(Brief)
Restate the data below word for word. Leave the images out.

Records from a collection:
---
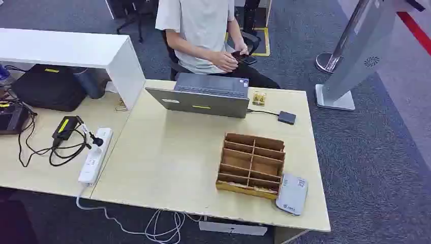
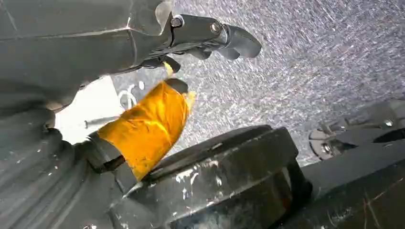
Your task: Pass the card to the sensor for recognition and then transmit it.
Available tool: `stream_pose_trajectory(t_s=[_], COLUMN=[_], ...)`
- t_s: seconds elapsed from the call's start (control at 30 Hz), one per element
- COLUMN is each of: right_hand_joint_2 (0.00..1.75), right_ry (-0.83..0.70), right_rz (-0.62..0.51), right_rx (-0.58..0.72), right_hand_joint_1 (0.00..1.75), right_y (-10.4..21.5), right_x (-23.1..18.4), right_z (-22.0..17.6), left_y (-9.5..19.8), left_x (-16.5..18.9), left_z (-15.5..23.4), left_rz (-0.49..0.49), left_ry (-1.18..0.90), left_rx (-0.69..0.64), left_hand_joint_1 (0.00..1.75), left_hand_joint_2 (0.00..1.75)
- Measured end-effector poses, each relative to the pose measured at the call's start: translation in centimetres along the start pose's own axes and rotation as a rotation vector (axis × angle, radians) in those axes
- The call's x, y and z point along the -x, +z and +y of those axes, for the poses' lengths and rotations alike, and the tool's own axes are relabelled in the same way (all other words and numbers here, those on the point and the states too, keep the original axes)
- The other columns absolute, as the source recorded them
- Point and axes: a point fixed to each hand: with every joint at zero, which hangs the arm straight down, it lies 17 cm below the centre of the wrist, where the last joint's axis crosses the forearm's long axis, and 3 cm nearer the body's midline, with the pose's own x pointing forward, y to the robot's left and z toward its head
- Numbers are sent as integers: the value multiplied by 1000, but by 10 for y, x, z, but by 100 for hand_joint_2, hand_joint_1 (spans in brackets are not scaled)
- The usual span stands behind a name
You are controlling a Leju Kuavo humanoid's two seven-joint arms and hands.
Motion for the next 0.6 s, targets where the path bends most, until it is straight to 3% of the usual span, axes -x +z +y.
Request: stream_pose_trajectory(t_s=[0.27,0.47,0.6], right_hand_joint_2=[175,175,175], right_ry=[-142,-167,-173], right_rz=[-26,-84,-89], right_rx=[232,413,434], right_hand_joint_1=[0,0,0], right_y=[-4,0,1], right_x=[2,0,0], right_z=[-60,-107,-113], left_y=[1,2,2], left_x=[-2,-3,-3], left_z=[-5,-8,-9], left_rz=[11,15,15], left_ry=[51,96,107], left_rx=[7,13,15], left_hand_joint_1=[0,0,0], left_hand_joint_2=[175,175,175])
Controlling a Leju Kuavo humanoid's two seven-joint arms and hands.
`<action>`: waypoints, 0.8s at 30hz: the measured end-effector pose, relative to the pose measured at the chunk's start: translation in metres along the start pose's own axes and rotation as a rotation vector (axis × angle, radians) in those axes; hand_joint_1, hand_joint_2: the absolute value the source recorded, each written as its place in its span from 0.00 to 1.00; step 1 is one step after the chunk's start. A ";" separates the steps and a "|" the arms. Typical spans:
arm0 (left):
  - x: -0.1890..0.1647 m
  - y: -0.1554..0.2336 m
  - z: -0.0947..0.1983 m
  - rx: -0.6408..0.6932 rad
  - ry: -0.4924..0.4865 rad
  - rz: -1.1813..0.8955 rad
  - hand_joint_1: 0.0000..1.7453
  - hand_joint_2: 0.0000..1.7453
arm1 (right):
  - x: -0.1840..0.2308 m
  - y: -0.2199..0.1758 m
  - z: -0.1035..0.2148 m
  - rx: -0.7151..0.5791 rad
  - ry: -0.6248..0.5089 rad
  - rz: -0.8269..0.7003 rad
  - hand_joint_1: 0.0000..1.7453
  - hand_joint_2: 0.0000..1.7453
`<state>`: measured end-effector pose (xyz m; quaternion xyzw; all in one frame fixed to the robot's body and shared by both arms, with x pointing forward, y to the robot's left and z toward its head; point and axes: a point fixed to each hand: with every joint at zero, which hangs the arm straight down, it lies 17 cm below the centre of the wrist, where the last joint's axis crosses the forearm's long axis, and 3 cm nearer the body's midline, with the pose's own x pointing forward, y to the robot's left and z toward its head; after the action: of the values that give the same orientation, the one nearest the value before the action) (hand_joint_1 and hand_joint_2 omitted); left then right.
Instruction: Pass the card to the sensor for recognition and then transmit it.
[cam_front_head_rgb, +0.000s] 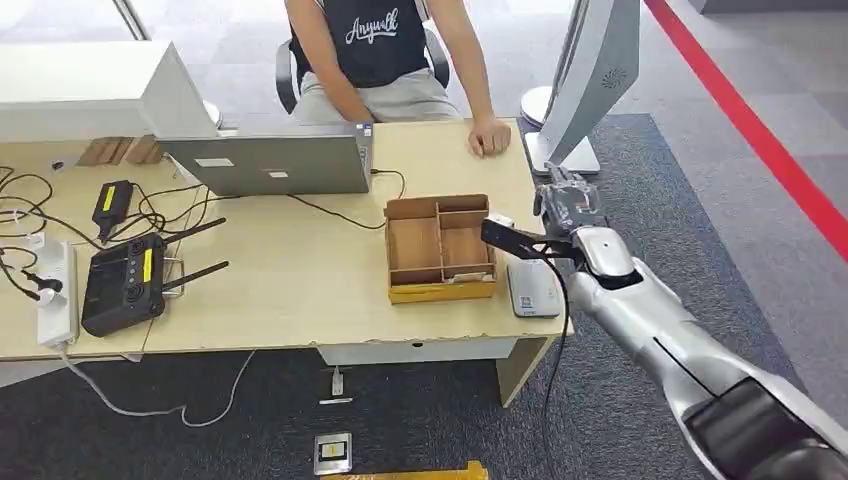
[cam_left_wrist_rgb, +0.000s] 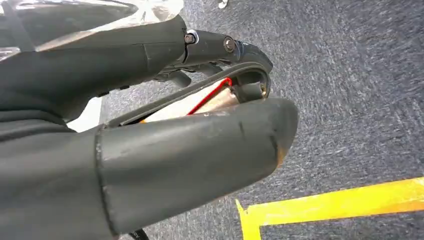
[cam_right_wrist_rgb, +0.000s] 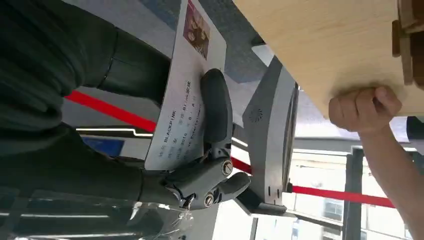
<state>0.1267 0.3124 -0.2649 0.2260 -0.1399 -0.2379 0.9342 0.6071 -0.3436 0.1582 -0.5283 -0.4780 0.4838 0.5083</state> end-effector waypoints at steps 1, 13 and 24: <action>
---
(Expected output)
Your task: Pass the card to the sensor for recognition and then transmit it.
Available tool: `stream_pose_trajectory(t_s=[_], COLUMN=[_], ...)`
- t_s: seconds elapsed from the call's start (control at 30 Hz), one per element
- COLUMN is each of: right_hand_joint_2 (0.00..1.75), right_ry (-0.83..0.70), right_rz (-0.62..0.51), right_rx (-0.58..0.72), right_hand_joint_1 (0.00..1.75), right_y (-10.4..21.5), right_x (-23.1..18.4), right_z (-22.0..17.6), left_y (-9.5..19.8), left_x (-16.5..18.9), left_z (-15.5..23.4), left_rz (-0.49..0.49), left_ry (-1.18..0.90), left_rx (-0.69..0.64), left_hand_joint_1 (0.00..1.75), left_hand_joint_2 (0.00..1.75)
- Measured end-effector poses, each relative to the pose measured at the call's start: translation in centimetres along the start pose's own axes and rotation as a rotation vector (axis × angle, radians) in those axes
- The call's x, y and z point along the -x, +z and +y of those axes, for the poses' lengths and rotations alike, and the tool's own axes are relabelled in the same way (all other words and numbers here, those on the point and the states too, keep the original axes)
- The other columns absolute, as the source recorded them
- Point and axes: a point fixed to each hand: with every joint at zero, which hangs the arm straight down, it lies 17 cm below the centre of the wrist, where the last joint's axis crosses the forearm's long axis, and 3 cm nearer the body's midline, with the pose's own x pointing forward, y to the robot's left and z toward its head
- Numbers are sent as integers: the value multiplied by 1000, but by 10 for y, x, z, but by 100 for hand_joint_2, hand_joint_1 (spans in brackets are not scaled)
- The usual span stands behind a name
You are controlling a Leju Kuavo humanoid's two seven-joint arms and hands.
Motion for the next 0.6 s, targets where the path bends most, until it is straight to 3% of the usual span, axes -x +z +y.
Request: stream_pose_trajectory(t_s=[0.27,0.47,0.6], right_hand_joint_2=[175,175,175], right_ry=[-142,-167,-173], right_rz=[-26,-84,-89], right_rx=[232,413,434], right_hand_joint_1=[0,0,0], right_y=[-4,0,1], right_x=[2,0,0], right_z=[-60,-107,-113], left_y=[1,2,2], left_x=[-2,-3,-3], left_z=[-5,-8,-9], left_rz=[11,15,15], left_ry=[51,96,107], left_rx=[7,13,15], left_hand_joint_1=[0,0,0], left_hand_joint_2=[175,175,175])
Controlling a Leju Kuavo humanoid's two seven-joint arms and hands.
`<action>`: waypoints, 0.8s at 30hz: the measured end-effector pose, relative to the pose measured at the chunk's start: translation in metres along the start pose's own axes and rotation as a rotation vector (axis × angle, radians) in those axes; hand_joint_1, hand_joint_2: the absolute value the source recorded, each written as its place in its span from 0.00 to 1.00; step 1 is one step after the chunk's start. A ";" separates the steps and a "|" the arms. Typical spans:
arm0 (left):
  - x: -0.1890..0.1647 m
  - y: -0.1554..0.2336 m
  - z: -0.0947..0.1983 m
  - rx: -0.6408..0.6932 rad
  - ry: -0.4924..0.4865 rad
  - rz: -1.1813..0.8955 rad
  - hand_joint_1: 0.0000..1.7453
  - hand_joint_2: 0.0000..1.7453
arm1 (right):
  - x: -0.1840..0.2308 m
  - y: -0.2199..0.1758 m
  - z: -0.1035..0.2148 m
  - rx: -0.7151..0.5791 rad
  - ry: -0.6248..0.5089 rad
  - rz: -0.8269..0.7003 rad
  - hand_joint_1: 0.0000..1.7453
  - hand_joint_2: 0.0000..1.7453
`<state>`: measured end-effector pose (xyz m; quaternion xyzw; all in one frame fixed to the robot's body and shared by both arms, with x pointing forward, y to the robot's left and z toward its head; point and axes: a point fixed to each hand: with every joint at zero, which hangs the arm straight down, it lies 17 cm below the centre of the wrist, where the last joint's axis crosses the forearm's long axis, and 3 cm nearer the body's midline, with the pose's own x pointing forward, y to the robot's left and z toward its head; after the action: of the values that give the same orientation, the one nearest the value before the action) (hand_joint_1 and hand_joint_2 omitted); left then right.
Instruction: Pass the card to the sensor for recognition and then transmit it.
[cam_front_head_rgb, +0.000s] 
[cam_left_wrist_rgb, +0.000s] 
[cam_right_wrist_rgb, +0.000s] 
<state>0.1267 0.3124 -0.2649 0.2260 -0.1399 -0.2379 0.9342 0.6071 -0.3436 0.1582 -0.5283 -0.4780 0.4838 0.5083</state> end-effector waypoints at steps 1, 13 and 24: <action>

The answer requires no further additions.